MATERIAL PROVIDED:

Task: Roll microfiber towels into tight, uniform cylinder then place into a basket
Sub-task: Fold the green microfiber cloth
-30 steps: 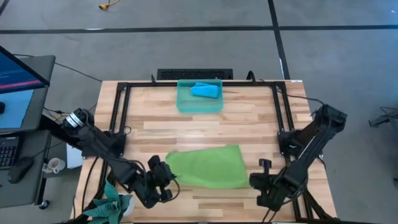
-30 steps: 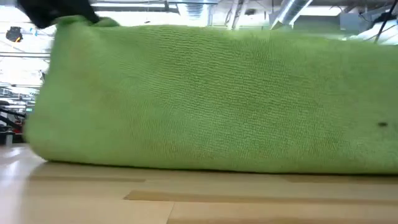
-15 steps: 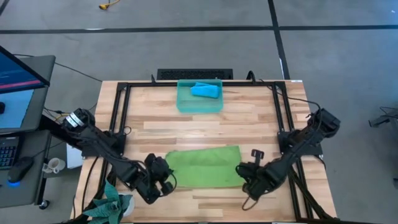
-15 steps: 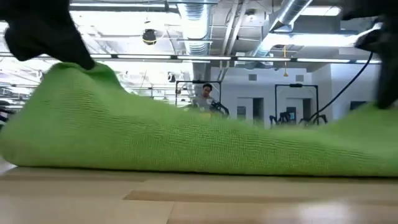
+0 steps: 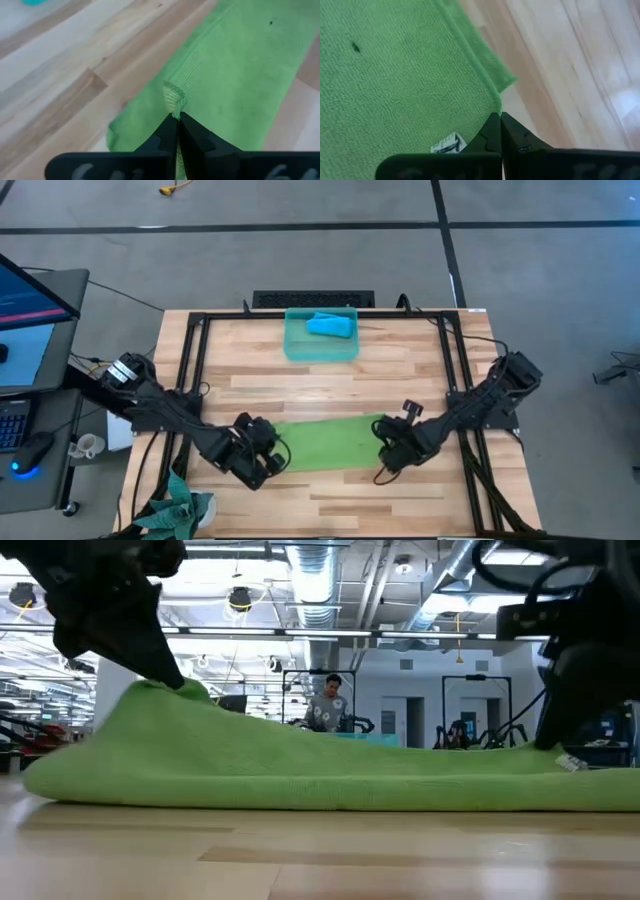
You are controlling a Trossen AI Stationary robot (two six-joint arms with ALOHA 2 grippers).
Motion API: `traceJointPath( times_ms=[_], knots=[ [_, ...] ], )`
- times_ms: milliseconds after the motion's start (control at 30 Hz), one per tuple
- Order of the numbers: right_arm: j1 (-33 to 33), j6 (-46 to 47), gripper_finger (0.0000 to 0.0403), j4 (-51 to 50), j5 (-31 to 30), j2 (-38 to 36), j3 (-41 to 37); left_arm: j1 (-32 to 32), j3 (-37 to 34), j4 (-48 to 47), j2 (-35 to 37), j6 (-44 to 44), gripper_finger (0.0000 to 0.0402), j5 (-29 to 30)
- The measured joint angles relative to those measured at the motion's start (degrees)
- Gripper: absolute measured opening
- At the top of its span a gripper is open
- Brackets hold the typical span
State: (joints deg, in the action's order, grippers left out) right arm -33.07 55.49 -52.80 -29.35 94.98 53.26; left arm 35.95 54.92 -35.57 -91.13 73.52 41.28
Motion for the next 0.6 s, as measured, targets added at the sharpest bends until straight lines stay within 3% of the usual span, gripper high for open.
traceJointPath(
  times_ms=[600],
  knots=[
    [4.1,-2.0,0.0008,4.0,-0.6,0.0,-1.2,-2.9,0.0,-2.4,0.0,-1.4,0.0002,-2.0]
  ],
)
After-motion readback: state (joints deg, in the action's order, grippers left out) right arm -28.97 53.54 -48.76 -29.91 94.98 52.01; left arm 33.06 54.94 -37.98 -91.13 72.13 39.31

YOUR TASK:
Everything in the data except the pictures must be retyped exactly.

SOLUTION:
Task: Roll microfiber towels into tight, uniform cylinder then place into a basket
Sub-task: Fold the green microfiber cloth
-30 steps: 
-30 steps: 
-15 steps: 
-15 steps: 
+0 steps: 
You are controlling a Trossen AI Stationary robot (two six-joint arms with ALOHA 2 grippers).
Motion API: `traceJointPath( times_ms=[_], knots=[ [_, ...] ], )`
- times_ms: milliseconds after the motion's start (control at 30 Hz), one per tuple
- Order of the numbers: right_arm: j1 (-33 to 33), j6 (-46 to 47), gripper_finger (0.0000 to 0.0403), j4 (-51 to 50), j5 (-31 to 30), j2 (-38 to 36), j3 (-41 to 37); left_arm: j1 (-32 to 32), j3 (-37 to 34), j4 (-48 to 47), j2 (-35 to 37), j6 (-44 to 44), gripper_finger (0.0000 to 0.0402), j5 (-29 to 30)
- The measured joint angles relative to those measured at the motion's start (degrees)
- Gripper: absolute measured opening
- At the top of its span a gripper is open
- Brackets hold the typical span
State: (joints deg, in the action's order, grippers left out) right arm -33.07 55.49 -52.80 -29.35 94.98 53.26; left arm 35.95 54.92 -35.57 -91.13 73.52 41.28
Motion for the next 0.6 s, as measured, targets added at the sharpest bends until straight lines stay within 3% of the usual span, gripper high for open.
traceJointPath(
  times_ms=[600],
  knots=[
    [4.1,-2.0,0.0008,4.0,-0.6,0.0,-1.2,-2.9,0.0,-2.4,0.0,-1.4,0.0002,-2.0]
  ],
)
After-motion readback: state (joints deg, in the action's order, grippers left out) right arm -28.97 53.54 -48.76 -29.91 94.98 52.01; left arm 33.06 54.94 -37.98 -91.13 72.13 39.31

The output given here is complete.